In the immediate aftermath, Belgian authorities laid blame on unemployed Africans, but claimed the majority of the city's 250,000 African residents were not involved. The Belgian Parliament established a commission of inquiry to investigate the cause of the riots. The commission found the disturbances to be the culmination of discontent with racial discrimination, overcrowding, and unemployment. It also concluded that external political events, such as France's decision to grant self-governance to the neighboring French Congo, to be a contributing factor, and criticized the colonial administration's response to the riot.

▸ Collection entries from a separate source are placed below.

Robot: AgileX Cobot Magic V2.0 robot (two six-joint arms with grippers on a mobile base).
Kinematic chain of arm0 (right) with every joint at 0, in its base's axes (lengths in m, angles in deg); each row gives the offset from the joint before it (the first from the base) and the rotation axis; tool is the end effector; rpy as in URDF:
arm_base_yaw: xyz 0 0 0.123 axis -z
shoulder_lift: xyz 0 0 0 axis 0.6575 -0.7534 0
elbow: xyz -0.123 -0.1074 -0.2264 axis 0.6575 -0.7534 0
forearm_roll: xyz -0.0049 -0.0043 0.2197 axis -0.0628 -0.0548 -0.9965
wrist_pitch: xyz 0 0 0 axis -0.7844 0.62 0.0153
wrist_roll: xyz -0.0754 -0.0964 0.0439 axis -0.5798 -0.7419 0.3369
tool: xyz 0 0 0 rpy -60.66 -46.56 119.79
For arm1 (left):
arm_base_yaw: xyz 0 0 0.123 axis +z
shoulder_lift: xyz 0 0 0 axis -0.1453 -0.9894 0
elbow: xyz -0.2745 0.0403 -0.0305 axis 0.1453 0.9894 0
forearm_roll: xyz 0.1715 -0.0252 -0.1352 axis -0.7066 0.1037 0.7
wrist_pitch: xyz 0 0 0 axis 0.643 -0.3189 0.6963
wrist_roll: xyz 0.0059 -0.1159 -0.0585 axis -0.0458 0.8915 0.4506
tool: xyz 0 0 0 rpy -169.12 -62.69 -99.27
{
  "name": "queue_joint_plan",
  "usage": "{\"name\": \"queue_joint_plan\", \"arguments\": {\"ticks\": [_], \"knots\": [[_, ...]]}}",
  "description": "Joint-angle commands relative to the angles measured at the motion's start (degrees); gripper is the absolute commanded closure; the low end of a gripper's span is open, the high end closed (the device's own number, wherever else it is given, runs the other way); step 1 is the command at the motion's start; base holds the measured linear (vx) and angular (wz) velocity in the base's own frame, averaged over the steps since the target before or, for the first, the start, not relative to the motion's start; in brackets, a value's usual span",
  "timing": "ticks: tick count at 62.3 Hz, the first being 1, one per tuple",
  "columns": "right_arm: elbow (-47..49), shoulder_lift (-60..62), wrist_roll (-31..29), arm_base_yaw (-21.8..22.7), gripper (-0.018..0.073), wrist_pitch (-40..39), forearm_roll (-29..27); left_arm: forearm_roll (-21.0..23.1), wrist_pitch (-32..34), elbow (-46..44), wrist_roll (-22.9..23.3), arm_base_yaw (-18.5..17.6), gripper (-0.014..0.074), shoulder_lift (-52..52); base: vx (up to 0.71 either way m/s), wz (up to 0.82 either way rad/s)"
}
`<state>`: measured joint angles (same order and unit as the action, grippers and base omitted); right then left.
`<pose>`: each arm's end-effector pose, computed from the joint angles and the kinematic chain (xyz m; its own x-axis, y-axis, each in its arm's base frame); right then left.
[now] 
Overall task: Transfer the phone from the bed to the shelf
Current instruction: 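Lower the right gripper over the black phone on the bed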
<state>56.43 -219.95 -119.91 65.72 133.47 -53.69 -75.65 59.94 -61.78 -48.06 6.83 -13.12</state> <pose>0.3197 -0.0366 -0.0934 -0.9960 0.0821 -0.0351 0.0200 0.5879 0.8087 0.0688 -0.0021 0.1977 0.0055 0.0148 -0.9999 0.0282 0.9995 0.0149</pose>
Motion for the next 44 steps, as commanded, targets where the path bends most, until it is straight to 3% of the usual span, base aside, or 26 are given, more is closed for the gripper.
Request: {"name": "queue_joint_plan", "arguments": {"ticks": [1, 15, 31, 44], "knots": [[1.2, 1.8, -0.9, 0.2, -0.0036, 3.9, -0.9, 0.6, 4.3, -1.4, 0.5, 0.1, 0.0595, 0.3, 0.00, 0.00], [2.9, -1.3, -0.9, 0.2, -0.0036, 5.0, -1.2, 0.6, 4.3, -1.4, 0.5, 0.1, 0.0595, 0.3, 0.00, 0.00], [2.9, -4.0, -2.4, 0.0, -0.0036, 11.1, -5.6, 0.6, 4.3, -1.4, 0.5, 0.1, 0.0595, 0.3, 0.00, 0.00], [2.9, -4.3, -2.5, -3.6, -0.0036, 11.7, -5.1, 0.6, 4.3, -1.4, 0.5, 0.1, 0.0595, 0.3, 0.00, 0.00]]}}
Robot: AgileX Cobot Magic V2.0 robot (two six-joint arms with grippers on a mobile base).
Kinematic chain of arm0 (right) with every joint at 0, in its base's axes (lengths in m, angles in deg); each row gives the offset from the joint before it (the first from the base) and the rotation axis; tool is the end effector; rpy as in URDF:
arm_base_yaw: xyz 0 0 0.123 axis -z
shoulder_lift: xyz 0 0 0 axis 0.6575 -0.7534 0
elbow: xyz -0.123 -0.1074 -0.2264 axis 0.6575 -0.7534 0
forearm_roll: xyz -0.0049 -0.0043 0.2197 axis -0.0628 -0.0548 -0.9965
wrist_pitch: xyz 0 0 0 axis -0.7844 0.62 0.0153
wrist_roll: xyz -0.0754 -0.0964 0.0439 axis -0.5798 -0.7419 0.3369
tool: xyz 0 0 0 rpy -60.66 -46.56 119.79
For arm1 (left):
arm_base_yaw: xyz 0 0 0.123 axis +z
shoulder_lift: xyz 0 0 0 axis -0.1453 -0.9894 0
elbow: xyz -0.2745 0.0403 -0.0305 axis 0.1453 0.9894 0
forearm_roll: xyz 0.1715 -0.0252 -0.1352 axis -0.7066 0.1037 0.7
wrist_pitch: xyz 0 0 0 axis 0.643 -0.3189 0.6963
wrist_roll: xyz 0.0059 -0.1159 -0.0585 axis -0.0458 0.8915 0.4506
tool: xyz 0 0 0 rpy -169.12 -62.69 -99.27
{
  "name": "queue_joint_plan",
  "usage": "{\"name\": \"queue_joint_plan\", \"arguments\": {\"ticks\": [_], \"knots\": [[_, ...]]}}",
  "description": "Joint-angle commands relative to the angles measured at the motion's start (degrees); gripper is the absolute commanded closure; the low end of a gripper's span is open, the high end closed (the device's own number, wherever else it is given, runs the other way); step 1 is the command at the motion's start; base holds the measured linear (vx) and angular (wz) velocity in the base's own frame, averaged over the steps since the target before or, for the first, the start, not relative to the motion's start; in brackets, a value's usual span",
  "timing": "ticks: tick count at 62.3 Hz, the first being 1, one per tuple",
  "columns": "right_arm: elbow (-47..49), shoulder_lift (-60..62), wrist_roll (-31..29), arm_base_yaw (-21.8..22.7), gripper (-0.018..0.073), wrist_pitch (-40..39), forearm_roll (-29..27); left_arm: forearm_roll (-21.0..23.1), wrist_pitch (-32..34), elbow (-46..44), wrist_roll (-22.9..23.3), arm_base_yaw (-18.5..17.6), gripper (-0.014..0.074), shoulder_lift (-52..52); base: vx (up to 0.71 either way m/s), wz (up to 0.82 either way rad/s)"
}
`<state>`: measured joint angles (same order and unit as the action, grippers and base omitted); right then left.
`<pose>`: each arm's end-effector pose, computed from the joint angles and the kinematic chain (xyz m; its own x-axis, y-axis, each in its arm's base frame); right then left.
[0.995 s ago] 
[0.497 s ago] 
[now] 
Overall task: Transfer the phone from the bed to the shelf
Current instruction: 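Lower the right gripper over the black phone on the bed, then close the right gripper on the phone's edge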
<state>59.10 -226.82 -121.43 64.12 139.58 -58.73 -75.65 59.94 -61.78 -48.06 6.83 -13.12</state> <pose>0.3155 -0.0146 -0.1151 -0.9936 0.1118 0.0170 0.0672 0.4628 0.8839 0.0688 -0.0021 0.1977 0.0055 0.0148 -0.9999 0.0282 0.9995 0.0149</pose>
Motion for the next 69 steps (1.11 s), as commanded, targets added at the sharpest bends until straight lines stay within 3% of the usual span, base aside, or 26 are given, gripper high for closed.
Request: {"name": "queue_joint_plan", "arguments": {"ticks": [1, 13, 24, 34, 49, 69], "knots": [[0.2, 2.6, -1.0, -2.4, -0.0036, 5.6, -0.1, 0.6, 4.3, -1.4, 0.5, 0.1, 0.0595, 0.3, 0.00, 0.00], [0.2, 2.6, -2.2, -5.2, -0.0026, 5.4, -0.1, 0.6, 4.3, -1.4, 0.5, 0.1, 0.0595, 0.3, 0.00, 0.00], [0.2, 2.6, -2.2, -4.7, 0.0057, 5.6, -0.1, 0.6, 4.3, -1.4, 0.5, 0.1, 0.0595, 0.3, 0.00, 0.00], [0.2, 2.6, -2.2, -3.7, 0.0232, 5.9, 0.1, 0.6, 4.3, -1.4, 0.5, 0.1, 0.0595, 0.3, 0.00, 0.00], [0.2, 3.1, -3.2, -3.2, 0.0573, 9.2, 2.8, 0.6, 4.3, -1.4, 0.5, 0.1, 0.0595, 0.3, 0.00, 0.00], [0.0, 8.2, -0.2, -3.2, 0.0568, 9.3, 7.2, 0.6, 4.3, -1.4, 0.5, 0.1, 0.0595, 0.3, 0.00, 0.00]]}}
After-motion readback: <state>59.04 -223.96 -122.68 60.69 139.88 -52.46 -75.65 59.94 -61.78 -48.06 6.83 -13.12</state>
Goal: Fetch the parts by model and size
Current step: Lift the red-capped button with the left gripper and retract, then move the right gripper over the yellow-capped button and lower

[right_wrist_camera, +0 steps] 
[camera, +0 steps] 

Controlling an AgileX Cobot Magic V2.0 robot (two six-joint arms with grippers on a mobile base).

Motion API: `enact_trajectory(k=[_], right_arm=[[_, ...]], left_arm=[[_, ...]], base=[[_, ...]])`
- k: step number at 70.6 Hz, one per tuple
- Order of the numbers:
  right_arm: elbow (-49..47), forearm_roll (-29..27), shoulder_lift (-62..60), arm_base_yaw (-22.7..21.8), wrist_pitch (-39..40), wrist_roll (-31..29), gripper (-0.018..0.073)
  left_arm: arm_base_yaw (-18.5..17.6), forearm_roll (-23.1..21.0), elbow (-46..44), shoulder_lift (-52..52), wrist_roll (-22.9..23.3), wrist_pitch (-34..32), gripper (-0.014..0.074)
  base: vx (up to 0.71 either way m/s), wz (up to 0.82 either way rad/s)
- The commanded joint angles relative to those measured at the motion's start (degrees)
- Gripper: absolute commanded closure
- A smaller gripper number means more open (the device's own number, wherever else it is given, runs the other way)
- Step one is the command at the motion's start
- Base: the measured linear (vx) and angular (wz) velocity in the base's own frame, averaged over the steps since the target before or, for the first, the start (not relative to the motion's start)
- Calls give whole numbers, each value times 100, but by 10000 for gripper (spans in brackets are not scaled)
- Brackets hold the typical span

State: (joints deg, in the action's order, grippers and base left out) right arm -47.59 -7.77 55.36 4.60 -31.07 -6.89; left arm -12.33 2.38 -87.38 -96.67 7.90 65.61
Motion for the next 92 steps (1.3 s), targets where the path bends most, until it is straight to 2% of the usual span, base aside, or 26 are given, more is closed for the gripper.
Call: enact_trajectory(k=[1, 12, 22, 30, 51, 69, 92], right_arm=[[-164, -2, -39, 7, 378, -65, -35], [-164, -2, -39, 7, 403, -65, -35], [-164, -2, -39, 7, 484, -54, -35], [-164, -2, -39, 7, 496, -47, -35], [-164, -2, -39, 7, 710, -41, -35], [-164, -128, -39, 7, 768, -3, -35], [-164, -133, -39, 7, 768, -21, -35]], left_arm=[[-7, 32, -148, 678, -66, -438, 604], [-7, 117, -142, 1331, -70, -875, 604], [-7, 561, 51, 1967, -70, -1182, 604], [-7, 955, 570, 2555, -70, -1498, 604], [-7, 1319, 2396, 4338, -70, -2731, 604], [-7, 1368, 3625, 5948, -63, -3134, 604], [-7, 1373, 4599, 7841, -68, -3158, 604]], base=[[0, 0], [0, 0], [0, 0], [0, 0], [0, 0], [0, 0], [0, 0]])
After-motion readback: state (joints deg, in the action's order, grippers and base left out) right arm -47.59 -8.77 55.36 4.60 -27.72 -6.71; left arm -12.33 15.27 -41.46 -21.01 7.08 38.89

On 13 January the administration went forward with its scheduled announcement of reforms, including new local elections in December, the institution of a new civil service employment status that made no racial distinctions, and the appointment of more Africans to advisory bodies. The Belgian King, Baudouin, also declared for the first time that independence would be granted to the Congo in the future. International media assumed that the reforms were made in response to the riots. There is no evidence to support this, though it is possible that Baudouin's declaration was made to temper Congolese opinion.

== Legacy ==
4 January is now celebrated as a public holiday in the Democratic Republic of the Congo, known as Day of the Martyrs. The events marked the radicalization of the independence movement and are often considered to be the "death knell" for Belgian control of the Congo. This radicalization occurred on both sides, with a Congolese group signalling a willingness to use violence to achieve independence for the first time as well as many in the white community also becoming increasingly prepared for violence. Some whites planned to attempt a coup d'état if a black majority government took power.

The riots also marked a period of rising tension and a break for the MNC, the main political rivals for the ABAKO. Starting with the unrest in January, both of the nationalist parties' influence expanded outside the major cities for the first time, and nationalist demonstrations and riots became a regular occurrence over the next year, bringing large numbers of black people from outside the évolué class into the independence movement. With the bulk of the ABAKO leadership was arrested, the MNC was left in an advantageous political position.